A greve dos trabalhadores terceirizados da manutenção e da obra da caldeira da Rhodia, em Paulínia, chegou ao fim na sexta-feira (31), após 11 dias de paralisação. Em assembleia realizada pelo Sinticom (Sindicato dos Trabalhadores nas Indústrias da Construção e do Mobiliário), a categoria aprovou a proposta apresentada durante audiência de conciliação promovida na quinta-feira (30) pela Vice-Presidência Judicial do TRT (Tribunal Regional do Trabalho) e pelo MPT (Ministério Público do Trabalho).

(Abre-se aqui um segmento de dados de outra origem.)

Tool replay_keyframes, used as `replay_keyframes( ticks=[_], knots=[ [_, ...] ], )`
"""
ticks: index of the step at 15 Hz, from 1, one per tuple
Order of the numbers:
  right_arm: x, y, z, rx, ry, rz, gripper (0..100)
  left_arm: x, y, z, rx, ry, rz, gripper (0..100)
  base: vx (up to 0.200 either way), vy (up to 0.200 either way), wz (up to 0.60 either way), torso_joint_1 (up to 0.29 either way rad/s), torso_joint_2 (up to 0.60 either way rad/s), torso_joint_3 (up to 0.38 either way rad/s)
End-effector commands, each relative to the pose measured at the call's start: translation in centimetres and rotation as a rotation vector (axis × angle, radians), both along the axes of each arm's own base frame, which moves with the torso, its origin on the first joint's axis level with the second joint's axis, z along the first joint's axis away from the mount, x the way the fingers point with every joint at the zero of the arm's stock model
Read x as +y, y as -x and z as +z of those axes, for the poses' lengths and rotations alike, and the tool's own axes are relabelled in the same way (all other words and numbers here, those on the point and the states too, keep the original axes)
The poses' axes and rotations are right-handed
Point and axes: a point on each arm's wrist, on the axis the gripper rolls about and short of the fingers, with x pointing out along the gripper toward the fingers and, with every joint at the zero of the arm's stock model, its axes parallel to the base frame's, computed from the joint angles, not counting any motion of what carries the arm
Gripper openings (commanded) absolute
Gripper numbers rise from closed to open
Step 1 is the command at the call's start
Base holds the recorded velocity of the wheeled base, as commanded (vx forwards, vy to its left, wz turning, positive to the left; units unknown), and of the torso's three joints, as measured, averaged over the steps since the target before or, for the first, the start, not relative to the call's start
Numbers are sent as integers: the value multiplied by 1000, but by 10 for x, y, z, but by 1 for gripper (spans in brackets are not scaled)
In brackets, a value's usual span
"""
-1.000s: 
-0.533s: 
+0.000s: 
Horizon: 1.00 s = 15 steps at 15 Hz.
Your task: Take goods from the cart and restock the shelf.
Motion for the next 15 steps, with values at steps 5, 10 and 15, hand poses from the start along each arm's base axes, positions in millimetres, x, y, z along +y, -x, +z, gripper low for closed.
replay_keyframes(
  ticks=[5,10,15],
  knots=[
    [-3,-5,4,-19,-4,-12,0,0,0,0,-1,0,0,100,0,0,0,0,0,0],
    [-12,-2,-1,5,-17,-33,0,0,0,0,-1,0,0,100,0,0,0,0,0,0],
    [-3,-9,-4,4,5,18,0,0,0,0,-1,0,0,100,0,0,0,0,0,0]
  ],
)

Com a aprovação, os trabalhadores conquistaram reajuste salarial de 6,8%, retroativo a 1º de maio, vale-alimentação de R$ 1.300 e auxílio para café da manhã de R$ 260, também retroativos. O acordo ainda prevê cesta natalina de R$ 350 e convênio médico gratuito aos trabalhadores, com possibilidade de inclusão de dependentes legais, conforme critérios definidos na negociação.
Outro ponto aprovado foi o abono dos oito dias úteis de greve. Em contrapartida, os trabalhadores deverão compensar quatro desses dias.
Paralisação após rejeição da primeira proposta
A greve teve início em 21 de julho, quando a categoria rejeitou a proposta inicial apresentada pelas empresas durante a campanha salarial. Segundo o Sinticom, a oferta não atendia às reivindicações dos trabalhadores, o que levou à paralisação até uma nova rodada de negociações.
Após audiência de conciliação realizada no TRT, uma nova proposta foi apresentada e submetida à assembleia desta sexta-feira, sendo aprovada pela maioria dos trabalhadores e encerrando o movimento.
Posição da Rhodia
Quando a paralisação começou, a Rhodia informou que o movimento envolvia trabalhadores de empresas prestadoras de serviço responsáveis por atividades de montagem e construção civil. A companhia destacou que as negociações eram conduzidas entre o sindicato e as empresas contratadas e afirmou que a greve não afetava as operações nem a produção de suas unidades.